Alors qu’elle s’apprête à répondre un employé de l’hôtel fait son apparition derrière le couple. Il a une espèce de lassitude dans le regard, lorsqu’il se tourne vers moi, puis s’avance vers la Sandrine en lui expliquant qu’il ne sert à rien de me taper, qu’il faut rester digne.

-Les grandes dames comme vous ne se laissent pas submerger par les situations du genre. 

Les situations du genre ? Mais de quoi parle-t-il celui là ?
Un peu perdue, je comprends au bout de quelques secondes qu’il pense qu’elle nous a attrapés Hyppolite et moi en train de nous exercer au Monkey style.
Mais il est complètement con celui là ! C’est pas possible !

Tu penses que si j’avais envie de taper dans du vieux j’aurai pris ça ? Cette espèce d’Oncle Phil* tassé ? Beurk ! J’ai envie de vomir !

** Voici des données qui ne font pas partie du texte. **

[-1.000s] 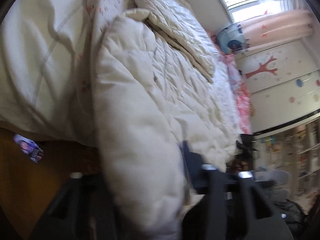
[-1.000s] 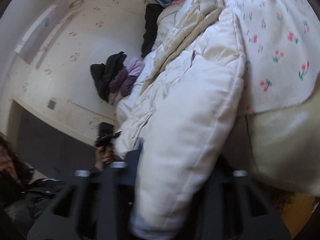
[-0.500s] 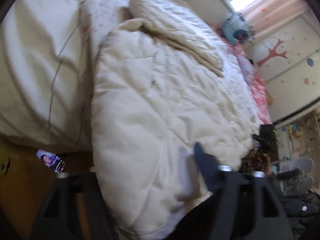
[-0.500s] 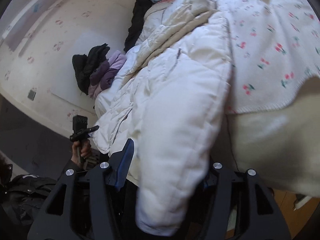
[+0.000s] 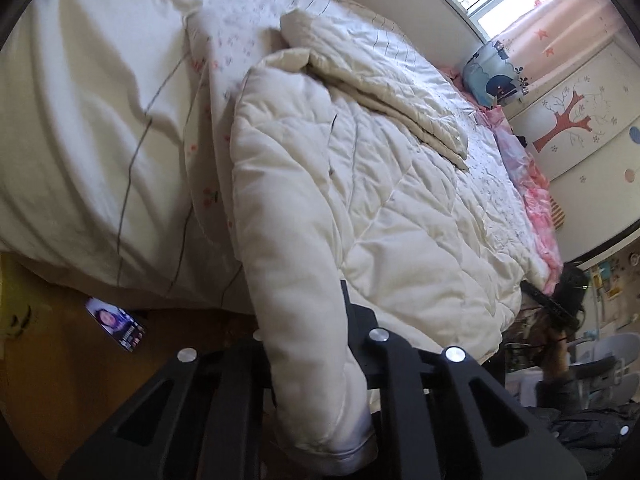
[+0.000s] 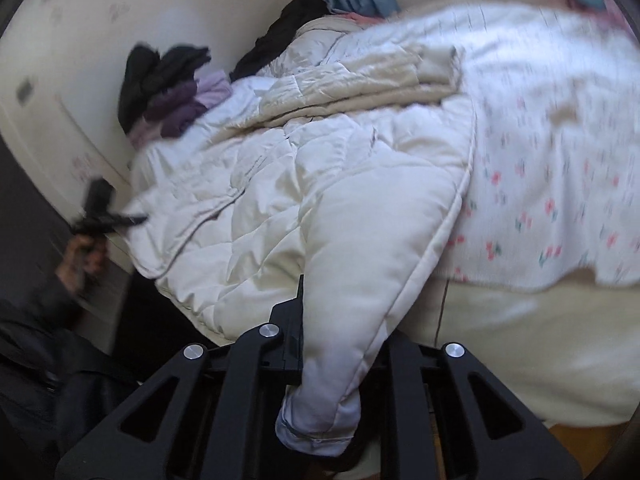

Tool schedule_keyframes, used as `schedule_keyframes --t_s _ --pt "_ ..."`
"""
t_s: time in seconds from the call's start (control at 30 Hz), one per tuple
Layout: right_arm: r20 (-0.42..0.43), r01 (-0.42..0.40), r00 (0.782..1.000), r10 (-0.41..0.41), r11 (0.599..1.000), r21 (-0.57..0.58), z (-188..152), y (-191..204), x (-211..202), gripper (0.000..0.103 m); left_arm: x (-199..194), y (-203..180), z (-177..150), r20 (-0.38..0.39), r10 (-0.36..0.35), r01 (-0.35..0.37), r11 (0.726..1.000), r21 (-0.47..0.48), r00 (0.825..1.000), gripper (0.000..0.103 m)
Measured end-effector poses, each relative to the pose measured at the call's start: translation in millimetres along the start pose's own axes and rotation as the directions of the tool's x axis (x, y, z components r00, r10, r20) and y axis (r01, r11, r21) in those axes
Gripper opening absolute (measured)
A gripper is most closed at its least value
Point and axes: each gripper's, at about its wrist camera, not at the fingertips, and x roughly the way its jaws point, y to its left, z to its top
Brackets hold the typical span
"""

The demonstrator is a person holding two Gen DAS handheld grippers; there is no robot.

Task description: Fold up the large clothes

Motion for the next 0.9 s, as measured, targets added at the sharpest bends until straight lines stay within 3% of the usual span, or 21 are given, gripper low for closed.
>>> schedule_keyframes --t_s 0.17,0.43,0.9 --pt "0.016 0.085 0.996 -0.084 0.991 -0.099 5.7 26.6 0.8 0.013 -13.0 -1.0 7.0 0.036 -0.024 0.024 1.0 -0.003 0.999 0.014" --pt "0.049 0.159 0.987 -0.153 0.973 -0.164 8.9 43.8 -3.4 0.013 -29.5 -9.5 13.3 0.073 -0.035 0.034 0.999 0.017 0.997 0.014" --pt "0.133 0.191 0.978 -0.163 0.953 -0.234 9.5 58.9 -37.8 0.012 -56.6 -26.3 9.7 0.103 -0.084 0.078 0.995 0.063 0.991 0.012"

-Ce n’est pas mon … Ce n’est pas ce que vous croyez. Dis-je entre la peur et l’agacement. L’agacement ayant pris le dessus.
-Il y a un voleur dans sa chambre, enfin c’est ce qu’elle dit. Ajoute Hyppolite.
-Ah ! Oh d’accord…. Donc il y a un voleur dans votre chambre ? C’est vous qui l’avez fait rentrer ?

Hein ?
Pause. 
Je me pince l'arête du nez et souffle deux secondes. A ce stade, je ne sais pas trop ce que je dois faire. Rire, pleurer, hurler, faire les trois. Je ne sais pas. C’est tellement déconcertant. Me demander si j’ai fait entrer le voleur et avec cet air sérieux !

-Oui, c’est moi qui l’ai fait entrer. Dis-je énervée sur un ton exagérément maniéré. Je m’ennuyais un peu et je me suis dit “tiens, ce serait sympa de faire rentrer un voleur dans ma chambre, ça devrait être fun !” 
-Non mais bon, peut-être que c’était votre ami et puis il vous a volé, je ne sais pas. Je vous soumets des idées.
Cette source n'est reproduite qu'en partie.